Saved data entries:
*****

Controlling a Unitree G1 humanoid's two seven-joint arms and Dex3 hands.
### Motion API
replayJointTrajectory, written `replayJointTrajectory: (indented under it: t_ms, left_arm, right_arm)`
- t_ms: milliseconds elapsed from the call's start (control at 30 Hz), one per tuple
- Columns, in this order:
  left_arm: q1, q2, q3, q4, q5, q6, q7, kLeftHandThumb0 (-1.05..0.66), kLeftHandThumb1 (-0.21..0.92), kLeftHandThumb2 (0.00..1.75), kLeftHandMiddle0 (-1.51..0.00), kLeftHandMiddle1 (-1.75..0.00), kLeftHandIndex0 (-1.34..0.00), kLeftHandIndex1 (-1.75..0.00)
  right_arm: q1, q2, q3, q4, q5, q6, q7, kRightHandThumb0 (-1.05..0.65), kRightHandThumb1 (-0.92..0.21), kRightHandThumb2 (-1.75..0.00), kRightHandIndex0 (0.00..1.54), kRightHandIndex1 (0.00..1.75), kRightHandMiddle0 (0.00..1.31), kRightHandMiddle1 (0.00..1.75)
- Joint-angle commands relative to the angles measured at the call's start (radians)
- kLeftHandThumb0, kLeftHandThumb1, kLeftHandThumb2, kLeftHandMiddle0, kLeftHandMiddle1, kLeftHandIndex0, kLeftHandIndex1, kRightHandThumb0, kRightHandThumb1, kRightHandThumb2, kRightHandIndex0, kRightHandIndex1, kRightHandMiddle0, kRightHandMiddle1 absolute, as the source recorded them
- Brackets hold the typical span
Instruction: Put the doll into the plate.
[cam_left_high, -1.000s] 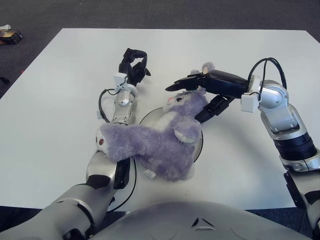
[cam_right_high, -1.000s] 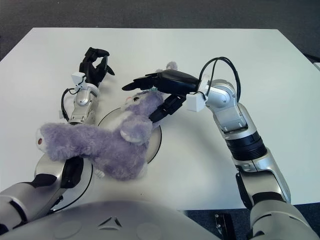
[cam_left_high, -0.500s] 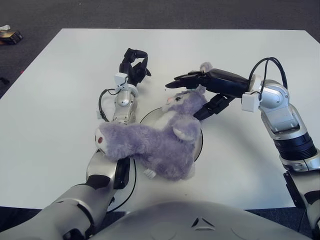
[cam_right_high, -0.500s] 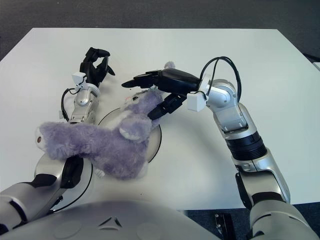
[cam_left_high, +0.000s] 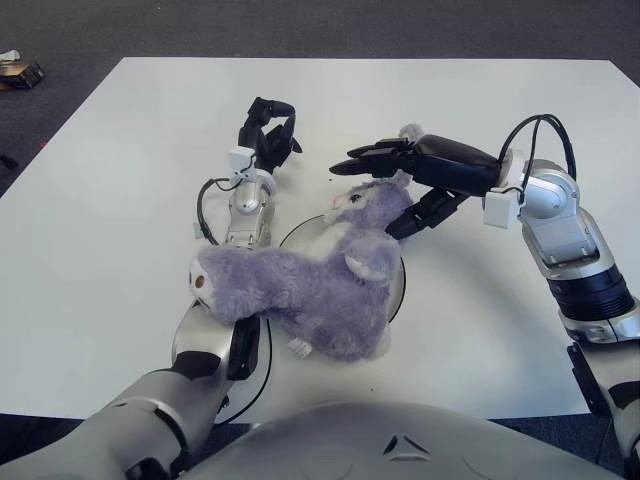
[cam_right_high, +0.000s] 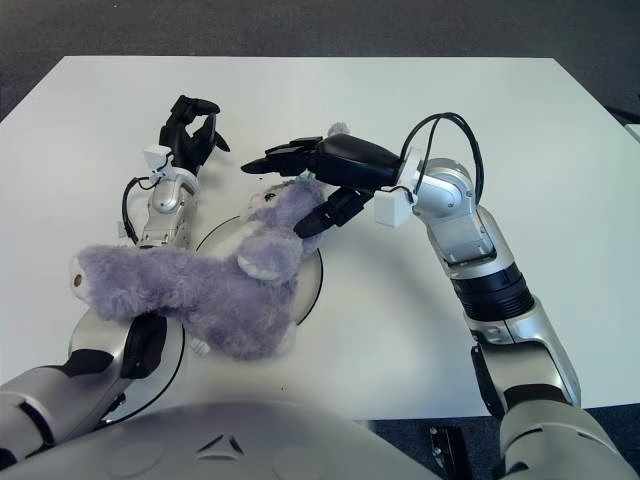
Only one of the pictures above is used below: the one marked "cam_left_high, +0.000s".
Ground grey robot torso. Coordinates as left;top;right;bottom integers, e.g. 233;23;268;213
184;399;624;480

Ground white right wrist module box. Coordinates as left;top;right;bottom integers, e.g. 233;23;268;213
482;192;521;229

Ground dark cardboard box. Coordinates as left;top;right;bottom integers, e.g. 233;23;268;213
0;62;45;91

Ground white plate with black rim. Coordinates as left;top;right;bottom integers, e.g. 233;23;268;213
277;213;407;321

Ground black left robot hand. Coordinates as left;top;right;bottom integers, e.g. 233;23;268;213
237;96;305;176

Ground white left wrist module box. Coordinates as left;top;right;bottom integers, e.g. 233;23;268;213
228;146;256;174

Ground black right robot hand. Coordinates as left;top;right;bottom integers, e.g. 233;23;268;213
328;133;504;241

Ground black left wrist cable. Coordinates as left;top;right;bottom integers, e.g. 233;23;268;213
196;177;275;426

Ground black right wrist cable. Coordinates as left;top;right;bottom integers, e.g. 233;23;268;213
497;114;576;196

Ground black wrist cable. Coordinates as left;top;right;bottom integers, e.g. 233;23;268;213
497;114;576;196
196;177;275;426

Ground white wrist module box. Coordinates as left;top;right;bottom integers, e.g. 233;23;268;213
482;192;521;229
228;146;256;174

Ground purple plush bunny doll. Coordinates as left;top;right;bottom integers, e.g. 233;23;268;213
188;123;426;362

*****

- PROBLEM REQUIREMENTS
Keep the pictures out of the copy and write out the data exactly as it stands.

- EXERCISE SOLUTION
Controlling a Unitree G1 humanoid's two seven-joint arms and Dex3 hands.
### Motion API
replayJointTrajectory, written `replayJointTrajectory: (indented under it: t_ms, left_arm, right_arm)`
- t_ms: milliseconds elapsed from the call's start (control at 30 Hz), one per tuple
- Columns, in this order:
  left_arm: q1, q2, q3, q4, q5, q6, q7, kLeftHandThumb0 (-1.05..0.66), kLeftHandThumb1 (-0.21..0.92), kLeftHandThumb2 (0.00..1.75), kLeftHandMiddle0 (-1.51..0.00), kLeftHandMiddle1 (-1.75..0.00), kLeftHandIndex0 (-1.34..0.00), kLeftHandIndex1 (-1.75..0.00)
  right_arm: q1, q2, q3, q4, q5, q6, q7, kRightHandThumb0 (-1.05..0.65), kRightHandThumb1 (-0.92..0.21), kRightHandThumb2 (-1.75..0.00), kRightHandIndex0 (0.00..1.54), kRightHandIndex1 (0.00..1.75), kRightHandMiddle0 (0.00..1.31), kRightHandMiddle1 (0.00..1.75)
- Joint-angle commands relative to the angles measured at the call's start (radians)
- kLeftHandThumb0, kLeftHandThumb1, kLeftHandThumb2, kLeftHandMiddle0, kLeftHandMiddle1, kLeftHandIndex0, kLeftHandIndex1, kRightHandThumb0, kRightHandThumb1, kRightHandThumb2, kRightHandIndex0, kRightHandIndex1, kRightHandMiddle0, kRightHandMiddle1 absolute, as the source recorded them
- Brackets hold the typical span
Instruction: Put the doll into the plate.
[cam_left_high, -1.000s] 
[cam_right_high, -1.000s] 
[cam_left_high, -0.500s] 
[cam_right_high, -0.500s] 
[cam_left_high, +0.000s] 
[cam_right_high, +0.000s] 
Only one of the pictures above is used below: the one marked "cam_left_high, +0.000s".
Ground grey robot torso. Coordinates as left;top;right;bottom integers, e.g. 233;23;268;213
184;399;624;480

Ground white right wrist module box. Coordinates as left;top;right;bottom integers, e.g. 233;23;268;213
482;192;521;229

Ground dark cardboard box. Coordinates as left;top;right;bottom integers, e.g. 233;23;268;213
0;62;45;91

Ground white plate with black rim. Coordinates as left;top;right;bottom integers, e.g. 233;23;268;213
277;213;407;321

Ground black left robot hand. Coordinates as left;top;right;bottom integers, e.g. 233;23;268;213
237;96;305;176

Ground white left wrist module box. Coordinates as left;top;right;bottom integers, e.g. 233;23;268;213
228;146;256;174

Ground black right robot hand. Coordinates as left;top;right;bottom integers, e.g. 233;23;268;213
328;133;504;241

Ground black left wrist cable. Coordinates as left;top;right;bottom integers, e.g. 233;23;268;213
196;177;275;426

Ground black right wrist cable. Coordinates as left;top;right;bottom integers, e.g. 233;23;268;213
497;114;576;196

Ground black wrist cable. Coordinates as left;top;right;bottom integers, e.g. 233;23;268;213
497;114;576;196
196;177;275;426

Ground white wrist module box. Coordinates as left;top;right;bottom integers, e.g. 233;23;268;213
482;192;521;229
228;146;256;174

Ground purple plush bunny doll. Coordinates as left;top;right;bottom integers, e.g. 233;23;268;213
188;123;426;362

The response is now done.